_Aim of the task_:
Once you have read the listing, retype all of it exactly.

═══

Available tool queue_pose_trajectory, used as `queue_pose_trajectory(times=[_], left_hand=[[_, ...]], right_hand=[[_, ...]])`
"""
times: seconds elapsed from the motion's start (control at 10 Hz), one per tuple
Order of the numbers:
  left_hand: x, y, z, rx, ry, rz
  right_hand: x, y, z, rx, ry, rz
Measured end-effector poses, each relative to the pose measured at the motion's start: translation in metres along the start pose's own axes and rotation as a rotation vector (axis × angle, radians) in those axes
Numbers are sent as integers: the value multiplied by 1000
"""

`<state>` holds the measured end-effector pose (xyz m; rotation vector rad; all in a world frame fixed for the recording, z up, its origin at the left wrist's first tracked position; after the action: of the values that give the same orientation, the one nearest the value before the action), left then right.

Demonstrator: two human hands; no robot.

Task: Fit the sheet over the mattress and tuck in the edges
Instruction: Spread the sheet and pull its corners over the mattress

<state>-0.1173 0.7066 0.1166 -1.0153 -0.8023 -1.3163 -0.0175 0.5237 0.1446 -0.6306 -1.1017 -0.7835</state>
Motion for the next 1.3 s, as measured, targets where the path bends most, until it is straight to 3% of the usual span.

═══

_Output for this task_:
Available tool queue_pose_trajectory, used as `queue_pose_trajectory(times=[_], left_hand=[[_, ...]], right_hand=[[_, ...]])`
"""
times: seconds elapsed from the motion's start (control at 10 Hz), one per tuple
Order of the numbers:
  left_hand: x, y, z, rx, ry, rz
  right_hand: x, y, z, rx, ry, rz
Measured end-effector poses, each relative to the pose measured at the motion's start: translation in metres along the start pose's own axes and rotation as a rotation vector (axis × angle, radians) in those axes
Numbers are sent as integers: the value multiplied by 1000
"""

`<state>` holds the measured end-effector pose (xyz m; rotation vector rad; all in a world frame fixed for the recording, z up, its origin at the left wrist's first tracked position; after the action: of the values that give the same orientation, the one nearest the value before the action), left then right.

Demonstrator: two human hands; no robot.

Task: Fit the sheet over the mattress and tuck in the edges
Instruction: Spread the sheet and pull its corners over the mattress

<state>-0.1173 0.7066 0.1166 -1.0153 -0.8023 -1.3163 -0.0175 0.5237 0.1446 -0.6306 -1.1017 -0.7835</state>
Motion for the next 1.3 s, as measured, targets where the path bends most, until it is straight to 3% of the usual span.

Nothing else remains to be done in this exercise.